The problem: selling stock that is not there
The most expensive failure in a store like this is accepting and charging for a part the supplier does not physically hold. It ends in refunds, complaint handling and lost trust. On top of that sits price drift: the wholesaler changes its list, the store keeps selling at the old price, sometimes below its own cost. So the goal was concrete. The catalog must reflect what the supplier actually has available and at what price, with no manual work.
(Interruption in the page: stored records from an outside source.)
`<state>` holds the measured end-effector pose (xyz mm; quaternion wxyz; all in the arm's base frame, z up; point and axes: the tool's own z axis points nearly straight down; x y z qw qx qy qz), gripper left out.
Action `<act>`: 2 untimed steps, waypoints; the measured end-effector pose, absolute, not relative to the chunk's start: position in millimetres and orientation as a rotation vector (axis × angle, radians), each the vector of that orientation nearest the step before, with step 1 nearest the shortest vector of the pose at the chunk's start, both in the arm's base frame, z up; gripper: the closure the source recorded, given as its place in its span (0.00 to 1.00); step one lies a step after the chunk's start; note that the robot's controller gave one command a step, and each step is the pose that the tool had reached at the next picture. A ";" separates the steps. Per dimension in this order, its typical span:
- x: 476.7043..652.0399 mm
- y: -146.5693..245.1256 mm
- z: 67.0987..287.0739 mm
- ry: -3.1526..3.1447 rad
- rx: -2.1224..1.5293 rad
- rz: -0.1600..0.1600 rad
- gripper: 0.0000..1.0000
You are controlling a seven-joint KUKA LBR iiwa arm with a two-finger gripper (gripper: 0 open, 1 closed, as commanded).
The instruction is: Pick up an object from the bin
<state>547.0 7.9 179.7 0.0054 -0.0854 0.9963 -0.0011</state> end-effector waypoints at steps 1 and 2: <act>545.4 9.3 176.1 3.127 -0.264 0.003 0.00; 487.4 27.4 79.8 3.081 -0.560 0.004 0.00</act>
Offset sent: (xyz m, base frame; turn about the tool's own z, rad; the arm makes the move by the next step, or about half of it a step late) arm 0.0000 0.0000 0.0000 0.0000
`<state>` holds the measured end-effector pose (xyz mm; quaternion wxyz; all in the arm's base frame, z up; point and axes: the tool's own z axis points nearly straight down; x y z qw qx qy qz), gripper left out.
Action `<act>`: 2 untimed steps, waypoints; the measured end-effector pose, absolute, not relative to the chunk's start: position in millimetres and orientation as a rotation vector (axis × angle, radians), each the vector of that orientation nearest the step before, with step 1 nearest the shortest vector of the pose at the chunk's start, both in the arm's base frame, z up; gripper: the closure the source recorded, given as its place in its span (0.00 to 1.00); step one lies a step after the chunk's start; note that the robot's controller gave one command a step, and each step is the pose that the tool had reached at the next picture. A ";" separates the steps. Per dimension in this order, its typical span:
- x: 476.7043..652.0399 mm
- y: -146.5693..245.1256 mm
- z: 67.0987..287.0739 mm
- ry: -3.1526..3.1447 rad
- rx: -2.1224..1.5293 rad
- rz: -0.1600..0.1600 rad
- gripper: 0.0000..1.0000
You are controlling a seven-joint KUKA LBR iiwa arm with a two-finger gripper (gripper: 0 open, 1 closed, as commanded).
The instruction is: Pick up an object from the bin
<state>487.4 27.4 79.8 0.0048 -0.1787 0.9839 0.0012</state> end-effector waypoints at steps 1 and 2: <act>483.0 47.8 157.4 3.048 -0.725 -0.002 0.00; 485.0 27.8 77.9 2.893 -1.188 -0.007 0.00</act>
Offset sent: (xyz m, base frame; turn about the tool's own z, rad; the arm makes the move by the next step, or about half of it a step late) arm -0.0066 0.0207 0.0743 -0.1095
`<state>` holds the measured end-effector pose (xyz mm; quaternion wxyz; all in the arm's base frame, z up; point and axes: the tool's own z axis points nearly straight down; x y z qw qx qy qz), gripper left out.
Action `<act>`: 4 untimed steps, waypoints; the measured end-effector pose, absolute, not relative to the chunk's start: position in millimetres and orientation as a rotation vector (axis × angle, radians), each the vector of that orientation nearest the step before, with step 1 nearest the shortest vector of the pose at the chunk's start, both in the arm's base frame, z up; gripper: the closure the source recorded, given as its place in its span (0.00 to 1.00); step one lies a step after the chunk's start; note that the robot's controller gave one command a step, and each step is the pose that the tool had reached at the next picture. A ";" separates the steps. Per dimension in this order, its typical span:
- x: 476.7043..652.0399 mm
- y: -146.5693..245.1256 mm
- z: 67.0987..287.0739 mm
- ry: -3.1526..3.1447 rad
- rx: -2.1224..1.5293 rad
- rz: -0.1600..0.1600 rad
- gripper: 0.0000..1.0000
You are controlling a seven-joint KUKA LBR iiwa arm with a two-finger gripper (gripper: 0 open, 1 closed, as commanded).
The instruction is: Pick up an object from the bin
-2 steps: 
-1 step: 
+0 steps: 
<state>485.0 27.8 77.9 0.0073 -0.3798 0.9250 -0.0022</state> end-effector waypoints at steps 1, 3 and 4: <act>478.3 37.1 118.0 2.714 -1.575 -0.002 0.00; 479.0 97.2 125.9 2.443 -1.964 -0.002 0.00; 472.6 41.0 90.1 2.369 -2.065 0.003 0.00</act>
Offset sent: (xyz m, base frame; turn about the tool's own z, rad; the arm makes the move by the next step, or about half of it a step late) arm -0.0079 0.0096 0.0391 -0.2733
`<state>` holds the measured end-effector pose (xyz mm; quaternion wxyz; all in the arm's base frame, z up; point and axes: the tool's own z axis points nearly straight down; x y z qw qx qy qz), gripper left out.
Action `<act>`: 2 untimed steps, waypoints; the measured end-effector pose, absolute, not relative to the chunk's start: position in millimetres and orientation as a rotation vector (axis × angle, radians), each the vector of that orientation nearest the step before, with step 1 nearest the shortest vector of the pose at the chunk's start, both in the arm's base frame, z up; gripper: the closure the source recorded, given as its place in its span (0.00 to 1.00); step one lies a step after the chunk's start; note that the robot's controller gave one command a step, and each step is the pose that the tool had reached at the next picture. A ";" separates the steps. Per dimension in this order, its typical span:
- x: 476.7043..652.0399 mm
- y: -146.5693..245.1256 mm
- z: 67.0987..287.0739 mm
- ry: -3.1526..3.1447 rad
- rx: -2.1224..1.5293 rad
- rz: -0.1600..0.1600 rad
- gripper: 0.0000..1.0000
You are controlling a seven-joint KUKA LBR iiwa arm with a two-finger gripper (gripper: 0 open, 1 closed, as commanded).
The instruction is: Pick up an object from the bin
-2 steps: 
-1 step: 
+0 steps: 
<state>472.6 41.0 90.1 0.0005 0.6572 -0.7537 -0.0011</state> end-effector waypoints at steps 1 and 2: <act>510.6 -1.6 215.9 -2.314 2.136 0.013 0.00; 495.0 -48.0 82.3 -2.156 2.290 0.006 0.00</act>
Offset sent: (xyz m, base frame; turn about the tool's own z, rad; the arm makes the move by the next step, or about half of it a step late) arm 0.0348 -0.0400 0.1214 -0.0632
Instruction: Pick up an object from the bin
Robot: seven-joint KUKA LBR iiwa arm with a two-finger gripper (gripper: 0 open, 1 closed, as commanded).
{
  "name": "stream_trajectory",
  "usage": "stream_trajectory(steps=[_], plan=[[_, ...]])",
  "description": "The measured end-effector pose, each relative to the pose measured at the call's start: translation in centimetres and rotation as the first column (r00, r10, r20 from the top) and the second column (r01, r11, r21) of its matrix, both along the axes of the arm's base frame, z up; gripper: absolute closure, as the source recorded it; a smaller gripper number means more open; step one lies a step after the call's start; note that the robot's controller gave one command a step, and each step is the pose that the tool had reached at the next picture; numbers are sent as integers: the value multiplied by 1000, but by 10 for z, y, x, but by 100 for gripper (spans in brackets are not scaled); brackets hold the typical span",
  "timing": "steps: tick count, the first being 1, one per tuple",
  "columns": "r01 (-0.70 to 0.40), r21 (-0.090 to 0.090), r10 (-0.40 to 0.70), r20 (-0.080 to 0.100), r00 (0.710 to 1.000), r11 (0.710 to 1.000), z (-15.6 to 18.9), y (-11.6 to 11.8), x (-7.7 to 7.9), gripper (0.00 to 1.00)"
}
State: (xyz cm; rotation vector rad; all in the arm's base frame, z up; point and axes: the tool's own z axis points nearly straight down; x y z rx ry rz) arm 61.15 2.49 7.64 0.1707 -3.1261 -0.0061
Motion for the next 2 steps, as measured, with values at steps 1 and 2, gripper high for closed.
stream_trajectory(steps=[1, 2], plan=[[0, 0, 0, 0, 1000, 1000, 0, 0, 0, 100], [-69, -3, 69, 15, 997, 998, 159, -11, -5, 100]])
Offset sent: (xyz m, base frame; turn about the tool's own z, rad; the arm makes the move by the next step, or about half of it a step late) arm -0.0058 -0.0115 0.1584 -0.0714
Architecture: WooCommerce wired to the wholesaler web service
The base is WordPress with WooCommerce, and the integration layer is dedicated PHP talking to the wholesaler REST API. The supplier exposes data in both JSON and XML, so the integration parses each and reduces them to one internal model. Synchronisation runs on a schedule in the background (WP-Cron jobs), split into lighter, frequent polling for stock and price and a heavier, less frequent refresh of the full assortment.
Mapping wholesaler data onto WooCommerce products
The wholesaler describes products with its own field structure. The integration’s job is to translate that into the WooCommerce product and attribute model. Among others we map:
- EAN and index - the keys that identify a product and link the store item to its wholesaler record on every subsequent sync.
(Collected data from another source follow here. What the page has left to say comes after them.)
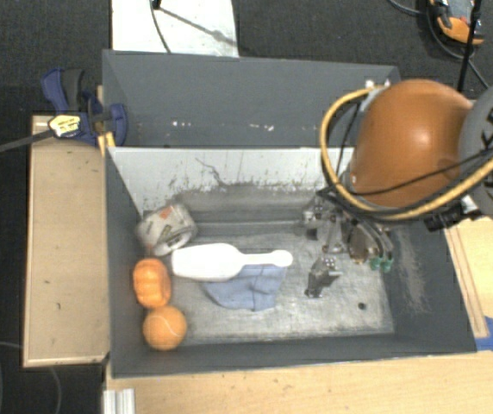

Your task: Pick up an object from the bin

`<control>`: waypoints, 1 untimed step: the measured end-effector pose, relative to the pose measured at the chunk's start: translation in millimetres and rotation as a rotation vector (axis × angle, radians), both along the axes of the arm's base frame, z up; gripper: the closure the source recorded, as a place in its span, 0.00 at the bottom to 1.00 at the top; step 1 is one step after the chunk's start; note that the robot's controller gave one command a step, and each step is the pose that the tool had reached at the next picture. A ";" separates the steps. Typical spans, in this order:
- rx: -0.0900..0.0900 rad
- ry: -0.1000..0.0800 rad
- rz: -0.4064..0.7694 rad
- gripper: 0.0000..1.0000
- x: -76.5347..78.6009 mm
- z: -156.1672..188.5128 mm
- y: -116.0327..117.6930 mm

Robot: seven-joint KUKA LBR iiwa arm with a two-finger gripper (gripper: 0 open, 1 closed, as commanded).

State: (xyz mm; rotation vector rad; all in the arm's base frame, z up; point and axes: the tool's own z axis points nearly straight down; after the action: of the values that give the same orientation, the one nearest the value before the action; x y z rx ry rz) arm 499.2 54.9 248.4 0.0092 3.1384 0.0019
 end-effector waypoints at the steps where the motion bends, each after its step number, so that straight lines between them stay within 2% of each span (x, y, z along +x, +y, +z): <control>1: 0.000 0.000 0.000 0.00 0.0 0.0 0.0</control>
Offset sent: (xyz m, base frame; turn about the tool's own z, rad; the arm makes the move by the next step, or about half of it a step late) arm 0.0279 -0.0110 -0.1420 -0.0863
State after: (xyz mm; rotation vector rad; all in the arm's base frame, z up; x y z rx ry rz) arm 499.2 54.9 248.4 0.0099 3.1384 0.0019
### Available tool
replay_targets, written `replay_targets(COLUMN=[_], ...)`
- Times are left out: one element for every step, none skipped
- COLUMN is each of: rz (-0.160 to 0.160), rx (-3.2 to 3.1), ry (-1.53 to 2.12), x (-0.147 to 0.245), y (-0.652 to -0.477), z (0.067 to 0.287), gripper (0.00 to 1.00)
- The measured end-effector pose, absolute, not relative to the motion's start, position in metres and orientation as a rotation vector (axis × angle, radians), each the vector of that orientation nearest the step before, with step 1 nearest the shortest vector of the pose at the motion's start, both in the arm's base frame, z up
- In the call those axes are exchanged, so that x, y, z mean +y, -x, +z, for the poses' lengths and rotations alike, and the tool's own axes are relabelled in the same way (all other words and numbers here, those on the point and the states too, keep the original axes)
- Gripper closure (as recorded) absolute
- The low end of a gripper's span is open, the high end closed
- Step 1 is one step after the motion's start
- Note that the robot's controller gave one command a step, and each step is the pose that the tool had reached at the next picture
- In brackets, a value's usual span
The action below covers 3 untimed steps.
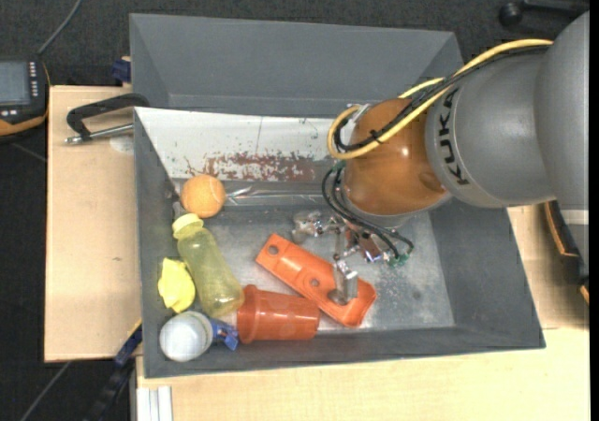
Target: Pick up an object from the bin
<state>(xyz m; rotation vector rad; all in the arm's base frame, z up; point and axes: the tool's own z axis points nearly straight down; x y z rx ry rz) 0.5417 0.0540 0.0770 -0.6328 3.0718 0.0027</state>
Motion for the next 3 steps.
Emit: replay_targets(rz=[0.003, 0.003, 0.004], rx=[3.011, 3.011, 3.007], ry=[0.874, 0.874, 0.872], x=[0.0701, 0.0701, 0.0758], y=[-0.4994, -0.4993, -0.5059], z=[0.0711, 0.0711, 0.071], gripper=[1.0, 1.0, 1.0])
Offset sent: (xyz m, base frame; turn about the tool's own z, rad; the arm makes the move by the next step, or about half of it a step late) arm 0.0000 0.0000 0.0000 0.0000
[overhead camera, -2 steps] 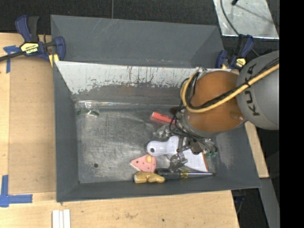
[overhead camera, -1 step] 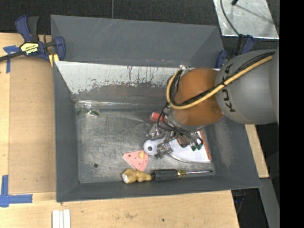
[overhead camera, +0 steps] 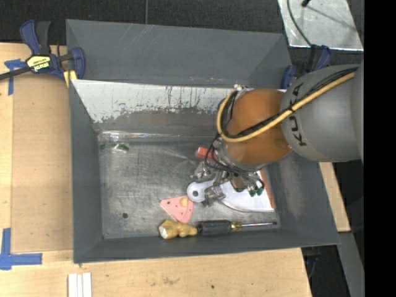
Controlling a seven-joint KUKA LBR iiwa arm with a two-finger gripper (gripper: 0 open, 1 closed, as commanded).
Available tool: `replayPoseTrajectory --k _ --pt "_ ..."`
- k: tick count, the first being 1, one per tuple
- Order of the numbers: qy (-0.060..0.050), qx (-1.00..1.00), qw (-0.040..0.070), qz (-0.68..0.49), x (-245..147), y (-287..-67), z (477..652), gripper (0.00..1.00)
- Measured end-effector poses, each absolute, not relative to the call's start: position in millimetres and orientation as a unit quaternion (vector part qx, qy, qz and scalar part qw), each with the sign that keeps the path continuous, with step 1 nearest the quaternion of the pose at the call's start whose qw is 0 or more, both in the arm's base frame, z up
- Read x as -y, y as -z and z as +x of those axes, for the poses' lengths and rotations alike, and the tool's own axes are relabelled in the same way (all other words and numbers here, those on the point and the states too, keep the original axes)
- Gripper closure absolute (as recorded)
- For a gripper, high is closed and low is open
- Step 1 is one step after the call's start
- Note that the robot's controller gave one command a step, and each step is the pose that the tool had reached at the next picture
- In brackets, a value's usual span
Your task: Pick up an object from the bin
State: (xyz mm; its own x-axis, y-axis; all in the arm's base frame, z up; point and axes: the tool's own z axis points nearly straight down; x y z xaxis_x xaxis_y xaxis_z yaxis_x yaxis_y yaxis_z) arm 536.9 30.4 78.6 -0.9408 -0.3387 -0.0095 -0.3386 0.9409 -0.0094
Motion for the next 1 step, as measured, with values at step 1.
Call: replayPoseTrajectory --k 1 --pt "0.000 -0.983 0.002 -0.186 -55.4 -216.6 526.1 1.00"
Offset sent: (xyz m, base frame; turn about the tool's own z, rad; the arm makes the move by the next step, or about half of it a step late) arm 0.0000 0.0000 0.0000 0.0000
- Technical attributes - part parameters carried onto WooCommerce attributes and variations so that parameter filters and search work.
- Media and descriptions - images and HTML description codes pulled from the wholesaler endpoints and placed on the product pages.
The field map is declarative, so adding a new parameter from the wholesaler means extending the mapping, not rewriting the logic.
Real-time stock and price synchronisation
The core of the integration is polling the API on a schedule for two things: the stock level of every index and the distributor’s net retail price. Items the supplier does not stock are automatically marked unavailable or hidden, which directly delivers the main goal: a customer cannot buy a part that cannot be fulfilled. A price change in the wholesaler list propagates to the store on the next cycle, with no involvement from staff.
Margin logic
Wholesaler prices are cost, not the selling price. Above the data-pull layer sits margin logic: the system applies a defined shop margin over the distributor’s net retail price automatically, and only the result reaches WooCommerce as the product price. That keeps the store’s target profitability intact even as supplier lists move, and the owner steers margin with rules instead of editing prices by hand.
Outcome
The catalog maintains itself: new wholesaler items appear in the store, discontinued ones drop out, stock and prices track the supplier, and margin protects profitability. Staff stopped updating the offer by hand and stopped fighting orders for parts that were never available. It is the same data-exchange, JSON/XML parsing and stock-mapping mechanism that sits behind WooCommerce integrations with ERP-class systems - it differs in the data source, not the principle.